Member of the New Jersey General Assembly from the 30th district
- In office January 14, 1992 – October 9, 2002
- Preceded by: Marion Crecco John V. Kelly
- Succeeded by: Ronald S. Dancer

Personal details
- Born: March 31, 1929 Jackson Township, New Jersey
- Died: October 9, 2002 (aged 73) Philadelphia, Pennsylvania
- Party: Republican

= Melvin Cottrell =

American politician

Melvin Cottrell (March 31, 1929 - October 9, 2002) was an American Republican Party politician who served in the New Jersey General Assembly from 1992 until his death in 2002. He represented the 30th Legislative District, which included portions of Burlington, Monmouth, Mercer and Ocean counties.

Cottrell lived his entire life in Jackson Township, attending the local public schools and graduating from Lakewood High School. Cottrell was employed as the Assistant Superintendent of Public Property of Ocean County. He served as Chair of the Jackson Township Board of Health from 1980 to 1985, was elected and served on its Township Committee from 1986 to 1991 and was Jackson Township's mayor in 1988 and 1989.

In the Assembly, Cottrell served as the Chair of the Senior Issues and Community Services Committee and was a member of the Solid and Hazardous Waste Committee. Cottrell was an advocate for senior citizens and the disabled, and proposed legislation to require hearing aid coverage by health insurance companies. Together with Joseph J. Roberts and Robert Singer, Cottrell sponsored legislation that would allow sports betting in Atlantic City casinos on professional and college sports, but would exclude wagering on games played by New Jersey colleges.

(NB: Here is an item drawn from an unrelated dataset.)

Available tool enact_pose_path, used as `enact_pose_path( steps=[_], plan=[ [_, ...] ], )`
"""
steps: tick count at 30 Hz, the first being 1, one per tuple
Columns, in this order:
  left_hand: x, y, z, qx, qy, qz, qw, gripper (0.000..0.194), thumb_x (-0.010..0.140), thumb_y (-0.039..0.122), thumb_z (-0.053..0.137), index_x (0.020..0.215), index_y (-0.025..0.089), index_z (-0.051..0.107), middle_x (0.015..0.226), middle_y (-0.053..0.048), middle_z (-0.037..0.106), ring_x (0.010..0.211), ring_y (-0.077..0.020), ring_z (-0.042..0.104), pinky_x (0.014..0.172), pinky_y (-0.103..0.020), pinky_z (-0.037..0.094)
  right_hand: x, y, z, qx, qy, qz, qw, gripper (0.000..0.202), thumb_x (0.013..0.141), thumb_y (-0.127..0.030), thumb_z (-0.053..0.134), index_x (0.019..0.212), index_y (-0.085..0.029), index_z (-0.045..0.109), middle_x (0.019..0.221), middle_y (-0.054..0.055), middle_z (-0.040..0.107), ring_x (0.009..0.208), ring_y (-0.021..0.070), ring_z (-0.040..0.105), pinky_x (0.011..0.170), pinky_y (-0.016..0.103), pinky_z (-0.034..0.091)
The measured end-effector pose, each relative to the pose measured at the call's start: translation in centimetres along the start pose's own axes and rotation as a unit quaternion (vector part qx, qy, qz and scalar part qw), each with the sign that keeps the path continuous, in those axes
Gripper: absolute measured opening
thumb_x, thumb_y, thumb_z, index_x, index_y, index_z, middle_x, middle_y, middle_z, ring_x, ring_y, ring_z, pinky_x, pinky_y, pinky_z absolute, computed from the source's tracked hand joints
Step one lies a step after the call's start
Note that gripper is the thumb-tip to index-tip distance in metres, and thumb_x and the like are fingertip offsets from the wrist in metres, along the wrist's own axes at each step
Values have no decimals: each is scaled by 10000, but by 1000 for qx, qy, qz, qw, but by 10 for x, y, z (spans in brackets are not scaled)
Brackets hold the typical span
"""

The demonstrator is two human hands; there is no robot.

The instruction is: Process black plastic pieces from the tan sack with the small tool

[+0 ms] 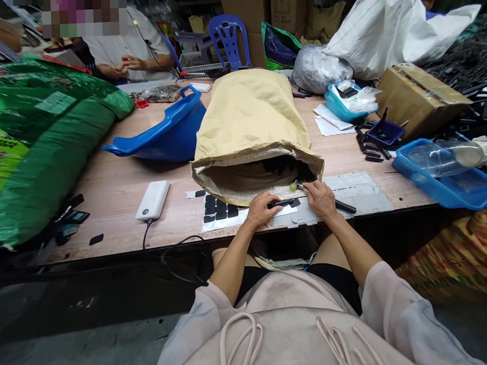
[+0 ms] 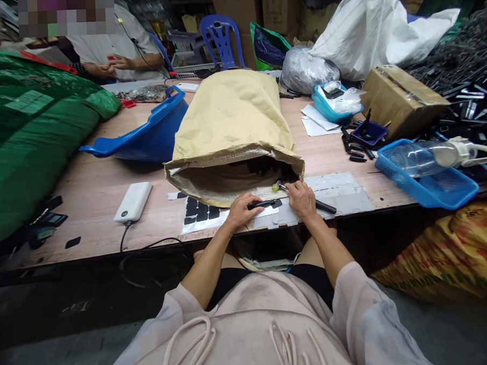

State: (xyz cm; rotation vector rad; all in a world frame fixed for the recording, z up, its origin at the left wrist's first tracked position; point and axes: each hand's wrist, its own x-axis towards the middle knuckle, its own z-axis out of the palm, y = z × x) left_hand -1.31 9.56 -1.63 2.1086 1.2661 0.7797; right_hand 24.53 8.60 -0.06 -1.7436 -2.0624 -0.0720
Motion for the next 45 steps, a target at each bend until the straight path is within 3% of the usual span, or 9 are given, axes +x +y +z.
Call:
enact_pose_path(
  steps=[4, 8, 18, 21, 26, 30, 33, 38, 45],
  plan=[
    [0, -2, 1, -18, 4, -6, 1000, 202, 832, 306, 810, 1023, 241, 805, 940, -29, 715, 911, -202, 670, 844, -308, 526, -10, -19, -12, 95, 47, 16, 994, 388, 1062, -291, 407, 1320, -232, 690, 1091, 102, 696, 1024, 236, 618, 916, 338, 490],
    [-1, -4, 5, -40, 14, -11, 999, 208, 837, 313, 815, 1031, 237, 822, 920, -24, 699, 868, -183, 664, 808, -289, 520, -28, -45, -21, 188, 10, -13, 982, 402, 1081, -325, 397, 1377, -246, 658, 1105, 82, 715, 1037, 210, 664, 935, 314, 526],
    [1, -4, 7, -27, 17, -20, 999, 103, 845, 292, 820, 932, 238, 833, 873, -8, 675, 859, -167, 644, 789, -270, 498, -46, -64, -21, 108, -27, -61, 992, 405, 1070, -232, 425, 1369, -285, 694, 922, 56, 669, 933, 192, 632, 844, 267, 503],
    [1, -5, 8, -42, 23, -14, 999, 145, 833, 274, 834, 973, 239, 840, 870, -9, 677, 846, -165, 651, 770, -266, 497, -46, -62, -21, 100, -22, -56, 993, 395, 1056, -211, 446, 1336, -292, 713, 895, 51, 659, 906, 188, 622, 802, 256, 496],
    [1, -7, 9, -57, 28, -13, 998, 187, 829, 271, 838, 1016, 258, 846, 854, -6, 663, 819, -160, 655, 741, -260, 507, -47, -56, -27, 126, 40, -48, 990, 392, 1062, -214, 447, 1358, -278, 697, 947, 54, 674, 909, 187, 629, 813, 272, 500],
    [0, -6, 9, -58, 38, -12, 998, 192, 816, 268, 845, 1007, 243, 846, 866, -12, 675, 826, -164, 661, 744, -264, 510, -50, -55, -25, 118, 25, -49, 992, 366, 1054, -216, 470, 1307, -275, 726, 869, 44, 654, 849, 188, 620, 758, 274, 492],
    [0, -5, 8, -56, 34, -14, 998, 190, 816, 270, 839, 1004, 245, 845, 870, -12, 682, 832, -167, 665, 747, -265, 513, -46, -51, -24, 117, 27, -43, 992, 374, 1056, -226, 461, 1329, -274, 712, 924, 50, 677, 895, 191, 630, 798, 279, 499],
    [0, -5, 7, -54, 23, -23, 998, 184, 817, 276, 827, 997, 236, 838, 892, -13, 691, 845, -171, 669, 759, -269, 517, -18, -23, -21, 71, 52, -26, 996, 357, 1055, -270, 468, 1304, -267, 723, 976, 63, 694, 942, 207, 620, 852, 298, 486],
    [-1, -4, 4, -49, 15, -18, 999, 184, 820, 259, 814, 999, 221, 823, 924, -23, 705, 882, -186, 673, 779, -283, 512, 0, 13, 3, 21, 16, -45, 999, 292, 1017, -266, 518, 1174, -250, 764, 968, 75, 671, 923, 223, 560, 836, 322, 433]
  ],
)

Cottrell died on October 9, 2002, at Graduate University Hospital in Philadelphia. In November 2002, Republican County Committee representatives from the 30th District chose Ronald S. Dancer, mayor of Plumsted Township to fill the vacancy created by Cottrell's death; Dancer defeated Howell Township Councilmember Joseph DiBella by a 106-72 margin in voting by county committee heads.